Evening.  Ed comes over to learn his jobs at Sally's House when I'm away. He stays for supper -- I assure him I have something for our evening meal. Um, a little something: how about half a slice of leftover frittata? With a salad of course.

with so much love... 

Saturday, June 06, 2026

many threads

The pace of each day seems a bit hurried, but I wouldn't change a thing. The goal is to do all you can to prepare for a season of splendid natural growth and bloom. Spring is the season for work, so you can revel in the beauty of summer. And it's good work. On a typical January day, I can't think of many ways to keep active and busy that bring pleasure (especially if there is no snow). In spring I can't seem to stop finding new, exciting, strenuous but satisfying projects. Add to it this year's many moves and the coming trip and of course the days just aren't long enough for me.

Still, I was tired enough to get up at the luxurious hour of 7 a.m. And I did a leisurely breakfast outside.



In preparing breakfast (hers and mine), I listened (as I always do) to NPR's Morning Edition. They had a story about the peony garden in Ann Arbor. My friend who lives near there confirmed that it is indeed a beautiful place and this year they seem to be having a super bloom of peonies. I smiled at that. As you can see from my breakfast table, I love peonies and I planted about a dozen peony bushes all over the farmette lands. They belong there. And yet I planted none in Steffi's gardens. Why? Steffi's gardens are different. They have clear boundaries. They do not go on forever. And peonies take up a lot of space for a really short period of bloom. (The ones at the farmette are done flowering. All that foliage remains, but the blooms wont be back until the end of May 2027.) Lucky me -- I can head over to the farmette for a peony fix.

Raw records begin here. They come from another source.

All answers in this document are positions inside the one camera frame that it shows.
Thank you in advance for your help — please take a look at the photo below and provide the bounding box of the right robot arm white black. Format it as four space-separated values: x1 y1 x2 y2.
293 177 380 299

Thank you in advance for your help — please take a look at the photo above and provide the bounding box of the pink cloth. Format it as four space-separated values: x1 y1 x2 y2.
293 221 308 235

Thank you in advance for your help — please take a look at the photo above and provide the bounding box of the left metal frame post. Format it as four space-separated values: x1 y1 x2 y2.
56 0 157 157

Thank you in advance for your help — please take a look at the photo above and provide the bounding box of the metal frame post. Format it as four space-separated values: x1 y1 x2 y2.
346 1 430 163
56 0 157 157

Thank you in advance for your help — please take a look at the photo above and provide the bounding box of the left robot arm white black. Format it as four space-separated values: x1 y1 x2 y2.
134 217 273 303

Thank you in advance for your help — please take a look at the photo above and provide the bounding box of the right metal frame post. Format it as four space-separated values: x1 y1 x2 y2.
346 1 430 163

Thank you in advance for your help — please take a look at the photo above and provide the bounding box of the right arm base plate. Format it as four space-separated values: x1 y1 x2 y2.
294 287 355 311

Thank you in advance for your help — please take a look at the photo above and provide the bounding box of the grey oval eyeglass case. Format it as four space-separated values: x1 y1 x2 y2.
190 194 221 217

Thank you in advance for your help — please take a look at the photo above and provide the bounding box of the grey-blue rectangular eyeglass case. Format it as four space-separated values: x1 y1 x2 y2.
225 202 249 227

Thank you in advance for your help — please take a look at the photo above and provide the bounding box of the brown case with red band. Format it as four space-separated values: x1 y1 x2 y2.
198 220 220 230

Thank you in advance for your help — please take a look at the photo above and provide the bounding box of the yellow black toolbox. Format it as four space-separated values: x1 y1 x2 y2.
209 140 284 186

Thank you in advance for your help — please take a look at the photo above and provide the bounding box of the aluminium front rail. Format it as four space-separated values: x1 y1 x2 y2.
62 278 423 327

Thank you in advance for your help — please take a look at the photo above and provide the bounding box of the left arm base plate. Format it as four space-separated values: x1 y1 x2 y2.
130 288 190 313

Though not this year anymore. Fleeting beauty. 

When Millie seems to be settling down for a morning nap, I quickly escort her to her crate, pack up my tools and my list for the day and drive off. To the K&A Greenhouse, because my notes tell me I need a solution to the corner of the garden that touches the front stairs. It's a very prominent place. And I need some very short plants for the front of the border. 

I find great solutions, but it took a while to get there. From the Greenhouse, I head to the farmette.

 

 (there are a total of 8 clematis vines at the farmette; this one finally sprung a full bloom this year)


 

 

 (I planted a row of these allium plants: they look like sparklers!)


 

 

I need to pick up more soil and do some spot weeding for Ed (who is at the moment taking care of his garlic).



And finally to Steffi's House. I just want to finish front bed planting, but it's getting to be quite hot so I feel compelled to pause and water all that has already been planted. It takes a while. I do put in a rose, and the two sweet pea vines -- I grew these at the farmette and they were hardly visible in the wealth of greenery there, but I loved them anyway. Here, I'll let them climb freely, right next to the clematis. 

Oh, and I notice the first Steffi's House day lily bloom! Hi little flower!

 


 

 

I also put in a third Calamintha -- a plant I love for its bee attraction superpower. By late August, the plant is always filled with beautiful buzzing bees. I'll have to keep Millie away. My dog, in addition to picking up garbage outside, also loves to chase bees. With her nose stuck in blooming clover. That's surely not going to end well.

And of course, in goes my anchor plant by the stairs. I decided on a rose.

 


 

 

Three hours in the crate is the maximum I feel comfortable with for Millie, so I head home and play with my pup, brushing her out as she tries to grab and eat the brush. I do believe she thinks brushing is a game where she is challenged to catch the grooming tool. 

I am tempted to take her to the park, but she has other ideas: like another nap under the couch. Well then, my small one, you may as well sleep in the crate while I finish my planting work for today. 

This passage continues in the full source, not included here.